### Source data

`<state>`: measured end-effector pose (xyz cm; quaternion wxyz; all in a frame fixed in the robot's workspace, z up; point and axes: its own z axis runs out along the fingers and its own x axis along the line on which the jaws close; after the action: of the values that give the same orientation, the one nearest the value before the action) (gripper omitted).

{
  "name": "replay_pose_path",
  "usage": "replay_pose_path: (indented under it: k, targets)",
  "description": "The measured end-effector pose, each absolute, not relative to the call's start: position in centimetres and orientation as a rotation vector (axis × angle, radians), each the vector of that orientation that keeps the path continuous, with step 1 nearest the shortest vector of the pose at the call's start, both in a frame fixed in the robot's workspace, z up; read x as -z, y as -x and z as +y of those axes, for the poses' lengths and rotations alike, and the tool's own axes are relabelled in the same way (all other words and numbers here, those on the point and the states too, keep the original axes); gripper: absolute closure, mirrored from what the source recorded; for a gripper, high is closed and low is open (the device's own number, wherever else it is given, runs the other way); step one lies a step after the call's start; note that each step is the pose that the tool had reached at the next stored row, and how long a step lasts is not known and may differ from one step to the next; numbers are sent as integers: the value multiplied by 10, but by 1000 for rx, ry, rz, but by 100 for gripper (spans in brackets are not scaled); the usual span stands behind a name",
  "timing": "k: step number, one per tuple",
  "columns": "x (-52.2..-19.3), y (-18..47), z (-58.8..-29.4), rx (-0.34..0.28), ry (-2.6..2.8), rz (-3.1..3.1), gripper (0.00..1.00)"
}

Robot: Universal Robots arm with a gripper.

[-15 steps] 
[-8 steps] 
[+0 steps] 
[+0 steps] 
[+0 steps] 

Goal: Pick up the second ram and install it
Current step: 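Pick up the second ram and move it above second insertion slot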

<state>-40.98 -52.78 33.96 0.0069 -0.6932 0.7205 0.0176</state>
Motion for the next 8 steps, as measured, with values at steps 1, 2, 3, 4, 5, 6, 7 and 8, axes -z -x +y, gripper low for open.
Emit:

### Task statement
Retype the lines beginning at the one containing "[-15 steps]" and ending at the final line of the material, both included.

### Written answer
[-15 steps] 
[-8 steps] 
[+0 steps] 
[+0 steps] 
[+0 steps] 

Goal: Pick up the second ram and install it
Current step: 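Pick up the second ram and move it above second insertion slot
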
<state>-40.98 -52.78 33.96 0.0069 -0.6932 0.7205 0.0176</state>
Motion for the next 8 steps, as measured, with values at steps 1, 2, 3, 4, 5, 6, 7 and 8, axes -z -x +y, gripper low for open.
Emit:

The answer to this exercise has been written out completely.